Esse era, realmente, o problema constitucional que tínhamos por frente. E a nós, católicos, dois exemplos nos advertiam continuamente do perigo de uma improvisação constitucional: um, de ordem histórica, o da nossa Constituinte de 1891; outro, de ordem presente, o da Espanha recentemente republicanizada. Lembrávamo-nos do modo pelo qual fora feita a Constituição de 1891 (bons tempos a levem para sempre!). Uma minoria que se apossara do poder viera impor a um povo católico uma Constituição positivista e laicista. E olhávamos também para a católica Espanha, que recebera dos seus neolegisladores uma carta magna socialista e anticlerical.

Era natural, portanto, que tivéssemos nossas prevenções e nossos cuidados com aquela pletora de leis e Constituição que começava a dominar o País, e sobretudo São Paulo. Por outro lado, as legiões bolchevizantes, que elementos adventícios iam organizando, tendo por si as graças do governo; as constantes proclamações revolucionárias dos novos governantes; o desenvolvimento da propaganda socialista e suas incursões no nosso incipiente sindicalismo; tudo isso, acrescido à inquietação geral dos dias turvos de 1930 a 1932, nos forçava a tomar o partido da constitucionalização imediata.

Estávamos, assim, entre a espada e a parede, quando surgiu a Liga Eleitoral Católica. Era o ponto de apoio que nos faltava. E, começando o alistamento eleitoral, a LEC desenvolveu uma atividade magnífica por todo o Brasil, do extremo norte ao confim dos guascas.

Já nos sentíamos fortes, porque unidos numa organização capaz de exigir dos candidatos à Constituinte o respeito e a proclamação dos nossos direitos. Forte e capaz, porque era a voz do Episcopado que se fazia ouvir, como uma palavra de esperança e tranqüilidade para aqueles que, em meio das tormentas revolucionárias, ansiavam há muito tempo - há quarenta anos, podemos dizer - por uma ordem pública que viesse reconciliar o Estado e a consciência cristã da Nação, pondo termo, ao mesmo tempo, ao revolucionarismo latente ou patente em que vivíamos desde 15 de novembro de 1889.

* * *

Logo começaram os céticos a sorrir com desdém. Qual! está tudo perdido! Vocês ainda pensam que os políticos vão respeitar compromissos? Isso é ingenuidade de quem nunca se meteu em política... Estão perdendo o seu tempo...

E quando os católicos se “mobilizaram” para a primeira grande [pugna] da Liga, as eleições de 3 de maio tiveram de lutar não só contra os seus inimigos declarados, mas ainda contra esses eternos descontentes e indisciplinados.

A luta foi “canja”, como se costuma dizer... Tais adversários não davam para a saída... E só um candidato católico, em São Paulo, obteve o dobro da votação do segundo colocado, com o maior número de votos em todo o País.

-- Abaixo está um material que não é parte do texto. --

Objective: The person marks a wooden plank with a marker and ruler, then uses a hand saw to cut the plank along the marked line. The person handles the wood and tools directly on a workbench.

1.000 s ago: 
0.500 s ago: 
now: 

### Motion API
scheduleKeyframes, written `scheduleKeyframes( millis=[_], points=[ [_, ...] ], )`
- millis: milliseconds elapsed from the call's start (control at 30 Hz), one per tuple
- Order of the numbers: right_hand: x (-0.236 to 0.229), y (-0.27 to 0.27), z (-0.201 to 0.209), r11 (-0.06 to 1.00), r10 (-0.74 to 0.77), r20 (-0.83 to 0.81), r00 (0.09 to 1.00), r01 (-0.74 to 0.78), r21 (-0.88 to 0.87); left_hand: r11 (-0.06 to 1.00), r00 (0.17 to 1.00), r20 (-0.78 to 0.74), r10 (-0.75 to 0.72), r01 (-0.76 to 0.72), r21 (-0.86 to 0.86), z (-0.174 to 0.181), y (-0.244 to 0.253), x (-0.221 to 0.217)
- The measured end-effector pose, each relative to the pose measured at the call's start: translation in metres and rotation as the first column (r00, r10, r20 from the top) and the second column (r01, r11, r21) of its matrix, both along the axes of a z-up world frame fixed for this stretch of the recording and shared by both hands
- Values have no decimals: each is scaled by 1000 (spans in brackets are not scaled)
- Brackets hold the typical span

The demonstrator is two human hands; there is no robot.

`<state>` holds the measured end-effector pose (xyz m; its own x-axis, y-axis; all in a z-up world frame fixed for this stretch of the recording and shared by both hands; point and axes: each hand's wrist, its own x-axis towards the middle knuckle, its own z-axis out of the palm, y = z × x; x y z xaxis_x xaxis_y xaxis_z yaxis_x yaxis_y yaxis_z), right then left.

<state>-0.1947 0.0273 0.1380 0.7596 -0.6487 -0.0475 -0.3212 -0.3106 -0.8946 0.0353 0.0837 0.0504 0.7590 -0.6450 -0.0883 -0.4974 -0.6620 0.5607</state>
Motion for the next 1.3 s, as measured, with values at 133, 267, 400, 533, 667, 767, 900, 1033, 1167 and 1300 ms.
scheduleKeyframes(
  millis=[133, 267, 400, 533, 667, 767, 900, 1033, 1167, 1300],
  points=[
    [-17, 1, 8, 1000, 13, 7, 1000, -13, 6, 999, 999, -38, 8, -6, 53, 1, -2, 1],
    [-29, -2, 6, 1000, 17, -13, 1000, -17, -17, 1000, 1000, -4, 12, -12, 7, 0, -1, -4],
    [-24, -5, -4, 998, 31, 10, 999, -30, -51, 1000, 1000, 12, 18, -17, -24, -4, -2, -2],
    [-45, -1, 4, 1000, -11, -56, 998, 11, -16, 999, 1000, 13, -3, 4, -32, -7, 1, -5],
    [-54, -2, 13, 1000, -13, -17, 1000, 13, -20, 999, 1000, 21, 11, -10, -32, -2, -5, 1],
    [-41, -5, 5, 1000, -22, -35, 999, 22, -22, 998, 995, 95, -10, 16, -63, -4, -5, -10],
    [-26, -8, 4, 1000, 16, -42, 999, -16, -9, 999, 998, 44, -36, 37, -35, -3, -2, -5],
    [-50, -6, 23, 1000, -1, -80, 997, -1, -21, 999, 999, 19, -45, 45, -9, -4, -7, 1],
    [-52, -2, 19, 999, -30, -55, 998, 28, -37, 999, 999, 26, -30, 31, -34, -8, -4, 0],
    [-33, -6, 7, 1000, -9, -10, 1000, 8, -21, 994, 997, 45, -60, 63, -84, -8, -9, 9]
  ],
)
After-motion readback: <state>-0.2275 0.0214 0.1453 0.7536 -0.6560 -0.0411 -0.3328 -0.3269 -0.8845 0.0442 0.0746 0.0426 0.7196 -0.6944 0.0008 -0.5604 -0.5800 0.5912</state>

Foi uma magnífica demonstração da disciplina e coesão dos católicos de nossa terra.

Mas a grande tarefa ia começar ainda. Os céticos continuavam a sorrir... de tanta força desperdiçada. E já saboreavam previamente a nossa desilusão.

Mas, desde o início dos seus trabalhos, a Assembléia Constituinte mostrou que possuía muitos deputados católicos decididos e valorosos, que não se cansavam de trabalhar pela razão de ser de sua eleição.

No primeiro dia da votação do projeto constitucional e das emendas existentes, 168 deputados decidem, contra 57, a invocação do nome de Deus na Constituição.

Um triunfo tão esmagador, em torno de um ponto que nem sequer fazia parte do “programa mínimo” da Liga Eleitoral Católica, é quase o indício seguro de que as demais reivindicações dos deputados católicos na Assembléia serão vitoriosas.

Diante de um primeiro passo como esse, não nos é lícito descrer da obra que está sendo elaborada. Ela, certamente, há de contribuir para a restauração do reinado de Cristo na sociedade, que depende, quanto à nossa parte, da obediência constante e irrestrita aos chefes da Igreja que nos apontam o caminho da salvação.